Il semblerait que l’école n’a pas suffisamment de moyens pour payer quelques cartons à 250 millimes l’unité, pour encourager les Aya and co.
Il faut aller voir le directeur pour en avoir, aurait suggéré une autre instit à un autre parent. Le 19 à lui seul ne suffit pas ! Ce n’est pas le cas de toutes les écoles.
Faut-il aller voir le directeur ? Il part à la retraite, m’a-t-on dit.
Un jour, un ministre est allé voir le leader Habib Bourguiba pour lui dire que l’éducation coûte cher. « Essayez donc l’ignorance » a répondu le défunt. Et le ministre de revenir sur ses pas !

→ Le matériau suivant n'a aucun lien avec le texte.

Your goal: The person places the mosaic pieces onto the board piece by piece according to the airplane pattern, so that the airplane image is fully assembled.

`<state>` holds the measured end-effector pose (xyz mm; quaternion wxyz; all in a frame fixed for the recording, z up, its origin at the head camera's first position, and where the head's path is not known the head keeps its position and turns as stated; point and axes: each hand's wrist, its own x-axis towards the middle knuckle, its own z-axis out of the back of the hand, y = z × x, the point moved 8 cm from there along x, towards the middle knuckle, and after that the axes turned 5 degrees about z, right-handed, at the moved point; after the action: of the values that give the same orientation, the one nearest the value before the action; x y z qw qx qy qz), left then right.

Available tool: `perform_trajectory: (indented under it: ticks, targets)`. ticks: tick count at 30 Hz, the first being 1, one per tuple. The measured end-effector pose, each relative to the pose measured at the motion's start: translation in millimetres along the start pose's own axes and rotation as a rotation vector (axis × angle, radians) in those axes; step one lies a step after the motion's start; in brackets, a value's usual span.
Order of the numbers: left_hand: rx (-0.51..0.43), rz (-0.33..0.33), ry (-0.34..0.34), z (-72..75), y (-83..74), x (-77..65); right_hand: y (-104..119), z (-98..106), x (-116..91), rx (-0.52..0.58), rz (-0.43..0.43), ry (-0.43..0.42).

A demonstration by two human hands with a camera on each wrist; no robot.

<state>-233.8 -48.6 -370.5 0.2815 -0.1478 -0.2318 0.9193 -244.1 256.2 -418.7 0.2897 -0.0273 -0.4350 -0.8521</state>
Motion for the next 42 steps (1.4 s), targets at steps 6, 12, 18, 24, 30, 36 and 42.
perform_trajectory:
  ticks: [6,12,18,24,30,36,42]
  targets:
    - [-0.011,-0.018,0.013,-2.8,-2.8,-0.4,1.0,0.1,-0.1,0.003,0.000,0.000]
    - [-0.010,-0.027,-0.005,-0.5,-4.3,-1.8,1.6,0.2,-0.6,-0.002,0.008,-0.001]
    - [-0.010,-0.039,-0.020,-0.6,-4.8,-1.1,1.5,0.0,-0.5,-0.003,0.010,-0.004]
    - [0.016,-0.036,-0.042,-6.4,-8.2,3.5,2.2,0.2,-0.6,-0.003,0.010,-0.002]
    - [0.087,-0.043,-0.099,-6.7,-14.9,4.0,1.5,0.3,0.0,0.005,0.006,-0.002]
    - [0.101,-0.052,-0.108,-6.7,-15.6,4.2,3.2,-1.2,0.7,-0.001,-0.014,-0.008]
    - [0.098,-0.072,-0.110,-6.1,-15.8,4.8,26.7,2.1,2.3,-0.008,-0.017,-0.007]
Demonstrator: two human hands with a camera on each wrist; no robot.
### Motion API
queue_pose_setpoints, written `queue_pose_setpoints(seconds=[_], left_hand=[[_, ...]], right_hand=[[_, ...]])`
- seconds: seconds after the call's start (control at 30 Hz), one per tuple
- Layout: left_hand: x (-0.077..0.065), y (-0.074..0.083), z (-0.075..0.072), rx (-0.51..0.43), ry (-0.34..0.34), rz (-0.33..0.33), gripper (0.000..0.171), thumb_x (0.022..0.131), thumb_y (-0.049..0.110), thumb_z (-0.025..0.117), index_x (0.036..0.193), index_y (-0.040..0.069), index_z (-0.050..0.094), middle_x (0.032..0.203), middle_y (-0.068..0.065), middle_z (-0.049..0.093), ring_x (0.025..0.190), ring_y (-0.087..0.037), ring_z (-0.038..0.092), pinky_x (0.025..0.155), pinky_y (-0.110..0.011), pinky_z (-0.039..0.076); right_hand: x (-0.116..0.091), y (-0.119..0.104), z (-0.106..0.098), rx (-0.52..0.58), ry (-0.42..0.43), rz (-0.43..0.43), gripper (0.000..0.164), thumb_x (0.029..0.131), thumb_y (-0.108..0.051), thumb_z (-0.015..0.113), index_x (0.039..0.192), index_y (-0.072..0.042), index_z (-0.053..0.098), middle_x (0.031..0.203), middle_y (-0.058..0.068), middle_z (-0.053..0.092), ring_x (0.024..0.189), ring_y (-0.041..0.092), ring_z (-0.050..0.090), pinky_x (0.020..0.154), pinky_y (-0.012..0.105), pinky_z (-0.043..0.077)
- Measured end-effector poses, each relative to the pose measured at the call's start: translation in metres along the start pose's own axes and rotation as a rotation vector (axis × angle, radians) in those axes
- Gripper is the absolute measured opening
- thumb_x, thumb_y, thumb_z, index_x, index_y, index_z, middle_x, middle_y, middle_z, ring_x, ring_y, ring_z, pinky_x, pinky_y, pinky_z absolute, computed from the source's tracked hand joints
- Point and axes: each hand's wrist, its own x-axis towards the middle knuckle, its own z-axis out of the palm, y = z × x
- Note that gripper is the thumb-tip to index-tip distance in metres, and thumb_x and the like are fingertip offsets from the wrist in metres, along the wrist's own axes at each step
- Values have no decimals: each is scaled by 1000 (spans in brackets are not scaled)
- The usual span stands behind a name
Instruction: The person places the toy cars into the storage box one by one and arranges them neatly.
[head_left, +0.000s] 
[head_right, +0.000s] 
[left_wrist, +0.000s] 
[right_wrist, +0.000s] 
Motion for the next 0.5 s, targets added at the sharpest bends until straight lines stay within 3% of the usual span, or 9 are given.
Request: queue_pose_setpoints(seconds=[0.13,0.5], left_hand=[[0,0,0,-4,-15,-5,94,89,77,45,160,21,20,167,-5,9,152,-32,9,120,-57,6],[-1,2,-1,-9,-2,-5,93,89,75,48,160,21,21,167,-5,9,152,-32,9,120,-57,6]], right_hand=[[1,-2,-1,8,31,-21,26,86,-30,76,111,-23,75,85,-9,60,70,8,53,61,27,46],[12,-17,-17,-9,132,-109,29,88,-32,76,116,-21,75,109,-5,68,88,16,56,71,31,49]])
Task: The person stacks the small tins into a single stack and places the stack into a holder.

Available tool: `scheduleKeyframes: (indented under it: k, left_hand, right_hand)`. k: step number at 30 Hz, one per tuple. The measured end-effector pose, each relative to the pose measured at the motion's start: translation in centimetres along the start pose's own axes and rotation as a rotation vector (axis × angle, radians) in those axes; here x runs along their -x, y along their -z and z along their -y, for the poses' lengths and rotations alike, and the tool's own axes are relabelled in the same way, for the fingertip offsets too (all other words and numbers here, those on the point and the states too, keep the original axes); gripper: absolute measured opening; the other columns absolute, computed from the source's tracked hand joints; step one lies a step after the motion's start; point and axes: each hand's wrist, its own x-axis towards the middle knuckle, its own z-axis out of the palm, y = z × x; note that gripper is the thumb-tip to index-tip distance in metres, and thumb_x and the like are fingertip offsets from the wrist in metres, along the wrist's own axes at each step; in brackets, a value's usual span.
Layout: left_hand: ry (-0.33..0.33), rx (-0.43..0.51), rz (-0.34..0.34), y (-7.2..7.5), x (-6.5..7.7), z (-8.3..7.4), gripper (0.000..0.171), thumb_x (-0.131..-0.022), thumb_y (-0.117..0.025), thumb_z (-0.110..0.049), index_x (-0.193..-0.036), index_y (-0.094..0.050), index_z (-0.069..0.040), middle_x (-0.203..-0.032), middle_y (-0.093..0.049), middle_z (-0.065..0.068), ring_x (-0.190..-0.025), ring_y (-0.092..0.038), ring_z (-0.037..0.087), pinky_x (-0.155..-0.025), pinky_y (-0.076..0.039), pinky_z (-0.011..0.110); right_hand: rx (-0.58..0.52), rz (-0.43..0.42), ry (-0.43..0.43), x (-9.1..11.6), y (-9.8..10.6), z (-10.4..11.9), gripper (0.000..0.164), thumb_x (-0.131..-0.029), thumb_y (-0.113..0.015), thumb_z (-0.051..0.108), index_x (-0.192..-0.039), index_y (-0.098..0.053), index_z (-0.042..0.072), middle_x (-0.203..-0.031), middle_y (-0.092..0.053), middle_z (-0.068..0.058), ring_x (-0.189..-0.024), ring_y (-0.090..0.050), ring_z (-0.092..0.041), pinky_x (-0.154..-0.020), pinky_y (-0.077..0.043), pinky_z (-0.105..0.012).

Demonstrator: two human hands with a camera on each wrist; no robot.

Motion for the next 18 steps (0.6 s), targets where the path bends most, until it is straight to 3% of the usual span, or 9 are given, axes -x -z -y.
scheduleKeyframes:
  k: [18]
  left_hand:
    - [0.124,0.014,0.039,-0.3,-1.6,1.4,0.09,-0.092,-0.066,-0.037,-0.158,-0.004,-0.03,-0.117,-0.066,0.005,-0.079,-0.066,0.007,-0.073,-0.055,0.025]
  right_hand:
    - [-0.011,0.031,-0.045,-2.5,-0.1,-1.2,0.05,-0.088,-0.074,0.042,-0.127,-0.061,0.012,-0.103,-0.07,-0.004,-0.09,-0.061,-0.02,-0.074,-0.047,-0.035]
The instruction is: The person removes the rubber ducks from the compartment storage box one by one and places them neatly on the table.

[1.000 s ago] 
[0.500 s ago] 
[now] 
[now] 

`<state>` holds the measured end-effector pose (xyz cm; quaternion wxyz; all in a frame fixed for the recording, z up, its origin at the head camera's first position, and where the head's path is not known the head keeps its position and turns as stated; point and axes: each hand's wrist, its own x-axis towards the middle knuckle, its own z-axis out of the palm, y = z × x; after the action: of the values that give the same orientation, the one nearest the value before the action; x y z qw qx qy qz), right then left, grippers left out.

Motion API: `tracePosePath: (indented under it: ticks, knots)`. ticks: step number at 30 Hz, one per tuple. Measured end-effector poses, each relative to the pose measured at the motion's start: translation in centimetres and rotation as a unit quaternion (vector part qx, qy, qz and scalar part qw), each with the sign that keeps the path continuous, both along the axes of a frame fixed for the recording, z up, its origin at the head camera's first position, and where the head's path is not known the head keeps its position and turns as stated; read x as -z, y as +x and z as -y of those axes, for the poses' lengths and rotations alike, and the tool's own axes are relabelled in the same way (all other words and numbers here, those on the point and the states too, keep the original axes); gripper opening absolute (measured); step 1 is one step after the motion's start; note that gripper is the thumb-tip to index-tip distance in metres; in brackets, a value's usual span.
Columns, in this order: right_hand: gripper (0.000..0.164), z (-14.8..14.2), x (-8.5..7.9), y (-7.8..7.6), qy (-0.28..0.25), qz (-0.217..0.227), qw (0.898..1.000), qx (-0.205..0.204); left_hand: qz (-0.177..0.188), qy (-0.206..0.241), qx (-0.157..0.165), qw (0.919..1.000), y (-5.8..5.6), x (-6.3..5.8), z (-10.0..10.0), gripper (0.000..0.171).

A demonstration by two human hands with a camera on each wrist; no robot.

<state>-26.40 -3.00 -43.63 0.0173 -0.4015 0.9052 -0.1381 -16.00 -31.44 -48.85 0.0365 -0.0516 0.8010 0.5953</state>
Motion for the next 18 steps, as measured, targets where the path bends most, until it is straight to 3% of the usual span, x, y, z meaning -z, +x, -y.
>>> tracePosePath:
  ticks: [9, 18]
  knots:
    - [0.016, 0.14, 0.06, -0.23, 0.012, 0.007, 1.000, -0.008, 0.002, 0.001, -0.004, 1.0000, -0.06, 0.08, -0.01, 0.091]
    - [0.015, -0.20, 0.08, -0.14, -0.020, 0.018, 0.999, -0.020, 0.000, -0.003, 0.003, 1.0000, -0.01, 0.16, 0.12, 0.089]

Je voudrai cependant qu’on m’explique. Cette politique de l’éducation n’a pas changé, depuis, d’un iota à la baisse, au contraire, et les différents gouvernements du Président Ben Ali ont toujours donné la priorité à nos générations futures. Le Premier ministre, Mohamed Ghannouchi, l’a d’ailleurs rappelé jeudi dernier, en évoquant l’important budget alloué à l’éducation et à la formation.
Pourquoi donc existe-t-il encore des directeurs d’école qui ne savent pas gérer leur budget et trouver ces 250 millimes pour acheter à nos enfants un carton de satisfecit ?
****
C’est une faculté à Nabeul. Dans cette faculté, il y a une enseignante voilée qui se dit très engagée religieusement. Ne cherchez pas le rapport entre ses convictions et sa profession, il n’y en a pas. Mais elle s’est débrouillée pour qu’il y en ait.
Au cours d’un examen, elle a exclu une étudiante sous le prétexte que celle-ci avait les bras nus. Peu importe le traumatisme psychologique subi par la jeune fille qui ne demandait qu’une chose, passer son examen, l’essentiel pour la professeure est de ne pas voir un bras nu !
Cette même enseignante, qui entre dans un examen en imposant clairement à autrui ses propres interprétations religieuses, figure parmi celles qui défendent la liberté vestimentaire de l’individu. On voit bien ce que certains font de la liberté dès qu’ils ont un semblant de pouvoir !
****
C’est un mufti. On en trouve à la pelle, ces derniers temps, dans toute télé branchée sur Nilesat. Un mufti, ça sert à dire ce qui serait autorisé par le bon Dieu et ce qui ne le serait pas. Un mufti, ça sort des fatwas. Et des fatwas, on en voit de toutes les couleurs dans cette télé branchée sur Nilesat.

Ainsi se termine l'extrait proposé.